What is expected: Of all the lines in the material, how many carry the string "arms"? Respond with the number by itself.

Given information:
● ● ● ● ●

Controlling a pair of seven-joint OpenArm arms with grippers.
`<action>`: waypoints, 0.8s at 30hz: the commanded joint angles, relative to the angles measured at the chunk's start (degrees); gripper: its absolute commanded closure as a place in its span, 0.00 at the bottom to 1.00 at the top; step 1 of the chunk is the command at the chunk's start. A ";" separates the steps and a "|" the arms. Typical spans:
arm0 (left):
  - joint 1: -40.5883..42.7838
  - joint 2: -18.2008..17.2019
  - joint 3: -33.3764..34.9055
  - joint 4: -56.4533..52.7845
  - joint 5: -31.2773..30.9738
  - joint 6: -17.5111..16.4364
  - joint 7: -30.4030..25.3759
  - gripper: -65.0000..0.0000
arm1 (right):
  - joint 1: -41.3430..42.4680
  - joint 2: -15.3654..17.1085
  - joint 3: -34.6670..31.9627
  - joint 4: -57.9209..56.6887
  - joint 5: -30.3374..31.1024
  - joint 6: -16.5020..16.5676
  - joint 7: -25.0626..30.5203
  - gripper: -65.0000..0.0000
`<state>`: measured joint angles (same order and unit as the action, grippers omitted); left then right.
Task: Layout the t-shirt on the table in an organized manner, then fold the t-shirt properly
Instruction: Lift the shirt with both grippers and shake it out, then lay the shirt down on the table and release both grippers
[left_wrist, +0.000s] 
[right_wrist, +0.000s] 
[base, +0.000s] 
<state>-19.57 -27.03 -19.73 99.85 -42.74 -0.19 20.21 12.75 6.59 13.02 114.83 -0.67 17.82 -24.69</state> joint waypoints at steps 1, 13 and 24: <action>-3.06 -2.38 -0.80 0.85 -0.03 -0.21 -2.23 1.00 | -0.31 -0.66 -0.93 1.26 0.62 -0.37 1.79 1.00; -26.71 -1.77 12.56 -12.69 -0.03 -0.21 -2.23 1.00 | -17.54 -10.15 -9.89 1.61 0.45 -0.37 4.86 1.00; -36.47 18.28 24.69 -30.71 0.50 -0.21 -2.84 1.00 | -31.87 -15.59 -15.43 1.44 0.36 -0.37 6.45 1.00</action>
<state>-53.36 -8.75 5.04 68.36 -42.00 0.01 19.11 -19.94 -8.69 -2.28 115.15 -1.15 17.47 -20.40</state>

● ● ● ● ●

Result below: 2